++++ Source material ++++

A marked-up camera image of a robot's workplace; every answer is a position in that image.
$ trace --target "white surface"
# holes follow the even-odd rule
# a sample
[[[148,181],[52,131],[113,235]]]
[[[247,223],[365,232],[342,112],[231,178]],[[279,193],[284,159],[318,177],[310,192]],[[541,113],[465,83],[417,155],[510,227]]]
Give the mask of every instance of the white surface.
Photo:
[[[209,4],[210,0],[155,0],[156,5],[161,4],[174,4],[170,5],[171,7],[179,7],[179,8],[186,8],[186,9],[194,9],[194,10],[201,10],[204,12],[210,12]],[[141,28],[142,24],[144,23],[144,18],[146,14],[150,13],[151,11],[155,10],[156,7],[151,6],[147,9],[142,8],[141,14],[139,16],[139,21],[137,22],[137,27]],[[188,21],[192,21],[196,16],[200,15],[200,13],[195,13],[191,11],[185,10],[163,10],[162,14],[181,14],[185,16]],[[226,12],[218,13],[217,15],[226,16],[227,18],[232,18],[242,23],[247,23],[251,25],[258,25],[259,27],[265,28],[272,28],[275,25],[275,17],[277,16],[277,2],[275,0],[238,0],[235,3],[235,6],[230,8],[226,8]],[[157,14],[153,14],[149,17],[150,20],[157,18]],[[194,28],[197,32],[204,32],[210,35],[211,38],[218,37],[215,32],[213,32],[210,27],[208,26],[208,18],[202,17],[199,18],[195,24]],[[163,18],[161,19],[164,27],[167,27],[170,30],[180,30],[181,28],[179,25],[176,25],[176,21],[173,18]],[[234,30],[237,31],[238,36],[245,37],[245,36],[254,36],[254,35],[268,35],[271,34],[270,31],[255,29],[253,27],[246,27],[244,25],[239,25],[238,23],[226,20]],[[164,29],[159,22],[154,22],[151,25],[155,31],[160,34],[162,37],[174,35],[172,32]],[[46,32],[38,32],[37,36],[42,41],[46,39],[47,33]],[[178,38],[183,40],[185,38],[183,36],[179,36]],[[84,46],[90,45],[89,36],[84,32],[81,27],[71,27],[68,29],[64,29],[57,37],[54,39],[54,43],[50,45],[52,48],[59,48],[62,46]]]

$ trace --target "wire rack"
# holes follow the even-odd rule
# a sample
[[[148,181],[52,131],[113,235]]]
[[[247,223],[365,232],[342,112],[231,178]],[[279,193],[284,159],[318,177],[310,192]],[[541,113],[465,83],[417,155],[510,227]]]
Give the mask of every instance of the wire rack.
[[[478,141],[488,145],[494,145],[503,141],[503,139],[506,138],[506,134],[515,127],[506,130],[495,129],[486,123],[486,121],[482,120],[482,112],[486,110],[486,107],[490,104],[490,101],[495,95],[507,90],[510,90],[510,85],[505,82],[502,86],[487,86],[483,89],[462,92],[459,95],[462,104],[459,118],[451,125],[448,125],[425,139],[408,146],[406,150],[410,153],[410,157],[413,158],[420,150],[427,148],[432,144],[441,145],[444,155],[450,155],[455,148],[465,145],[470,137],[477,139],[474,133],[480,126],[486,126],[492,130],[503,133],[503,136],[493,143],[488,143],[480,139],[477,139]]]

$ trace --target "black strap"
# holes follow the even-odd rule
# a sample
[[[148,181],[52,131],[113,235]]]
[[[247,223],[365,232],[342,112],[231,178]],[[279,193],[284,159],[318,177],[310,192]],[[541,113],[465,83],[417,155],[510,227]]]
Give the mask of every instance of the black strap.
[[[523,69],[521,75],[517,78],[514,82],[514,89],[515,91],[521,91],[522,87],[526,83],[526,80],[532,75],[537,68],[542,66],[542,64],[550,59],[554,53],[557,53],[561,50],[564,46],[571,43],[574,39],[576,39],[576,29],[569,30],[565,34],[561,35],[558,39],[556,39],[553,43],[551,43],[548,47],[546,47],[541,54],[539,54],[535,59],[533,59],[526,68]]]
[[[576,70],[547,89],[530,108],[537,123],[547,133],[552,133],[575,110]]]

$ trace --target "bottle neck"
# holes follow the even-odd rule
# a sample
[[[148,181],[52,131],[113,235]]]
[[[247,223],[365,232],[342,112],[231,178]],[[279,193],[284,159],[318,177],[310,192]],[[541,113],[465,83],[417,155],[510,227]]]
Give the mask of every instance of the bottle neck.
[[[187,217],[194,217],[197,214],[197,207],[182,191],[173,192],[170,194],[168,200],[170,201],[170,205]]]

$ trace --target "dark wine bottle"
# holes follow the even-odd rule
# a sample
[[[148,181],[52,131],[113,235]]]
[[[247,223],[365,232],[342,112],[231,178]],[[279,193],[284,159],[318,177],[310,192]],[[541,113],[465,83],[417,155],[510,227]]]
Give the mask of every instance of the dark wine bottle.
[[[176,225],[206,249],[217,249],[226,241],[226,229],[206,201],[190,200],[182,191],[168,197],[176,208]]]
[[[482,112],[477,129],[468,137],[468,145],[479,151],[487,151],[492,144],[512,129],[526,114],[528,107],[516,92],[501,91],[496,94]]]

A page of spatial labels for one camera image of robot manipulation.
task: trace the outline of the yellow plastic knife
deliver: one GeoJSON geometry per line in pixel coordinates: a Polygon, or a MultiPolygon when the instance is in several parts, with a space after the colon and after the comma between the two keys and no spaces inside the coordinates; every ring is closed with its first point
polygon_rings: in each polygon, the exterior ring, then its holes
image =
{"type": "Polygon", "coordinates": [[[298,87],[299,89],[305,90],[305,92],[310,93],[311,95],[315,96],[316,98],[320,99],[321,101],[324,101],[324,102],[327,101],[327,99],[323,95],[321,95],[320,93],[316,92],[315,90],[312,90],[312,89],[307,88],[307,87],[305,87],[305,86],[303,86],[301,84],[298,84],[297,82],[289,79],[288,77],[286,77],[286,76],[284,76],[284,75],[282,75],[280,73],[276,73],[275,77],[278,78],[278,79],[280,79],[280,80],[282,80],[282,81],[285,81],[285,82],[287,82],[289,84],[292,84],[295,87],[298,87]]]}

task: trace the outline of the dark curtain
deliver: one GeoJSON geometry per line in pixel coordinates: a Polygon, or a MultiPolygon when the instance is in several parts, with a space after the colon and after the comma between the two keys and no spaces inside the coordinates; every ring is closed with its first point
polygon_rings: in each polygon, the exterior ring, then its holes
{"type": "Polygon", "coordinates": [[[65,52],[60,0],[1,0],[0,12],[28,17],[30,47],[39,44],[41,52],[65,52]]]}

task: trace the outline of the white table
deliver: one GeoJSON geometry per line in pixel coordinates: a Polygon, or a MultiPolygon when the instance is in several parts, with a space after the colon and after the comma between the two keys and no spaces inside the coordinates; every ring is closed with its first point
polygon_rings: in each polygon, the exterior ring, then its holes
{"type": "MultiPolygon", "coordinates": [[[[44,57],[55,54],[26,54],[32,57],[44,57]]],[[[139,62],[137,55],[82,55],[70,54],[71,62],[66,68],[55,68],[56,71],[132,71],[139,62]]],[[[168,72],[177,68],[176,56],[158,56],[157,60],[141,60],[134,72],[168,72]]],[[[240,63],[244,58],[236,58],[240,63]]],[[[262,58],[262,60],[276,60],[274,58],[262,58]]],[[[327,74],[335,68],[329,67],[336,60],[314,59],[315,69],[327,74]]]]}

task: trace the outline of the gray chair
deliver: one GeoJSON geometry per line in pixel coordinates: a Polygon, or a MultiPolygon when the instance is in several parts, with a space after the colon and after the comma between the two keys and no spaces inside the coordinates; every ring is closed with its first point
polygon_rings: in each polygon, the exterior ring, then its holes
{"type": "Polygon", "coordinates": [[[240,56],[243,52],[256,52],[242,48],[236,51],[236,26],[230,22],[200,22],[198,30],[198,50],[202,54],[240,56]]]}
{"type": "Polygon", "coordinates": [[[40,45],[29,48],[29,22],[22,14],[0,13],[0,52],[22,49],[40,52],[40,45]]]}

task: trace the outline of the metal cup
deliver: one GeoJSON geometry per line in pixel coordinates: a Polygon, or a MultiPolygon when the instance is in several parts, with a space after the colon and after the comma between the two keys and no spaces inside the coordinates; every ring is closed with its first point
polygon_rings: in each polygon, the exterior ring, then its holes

++++

Among the records, find every line holding the word "task" and copy it.

task: trace the outline of the yellow plastic knife
task: trace the outline of the dark curtain
task: trace the outline of the white table
task: trace the outline of the gray chair
task: trace the outline of the metal cup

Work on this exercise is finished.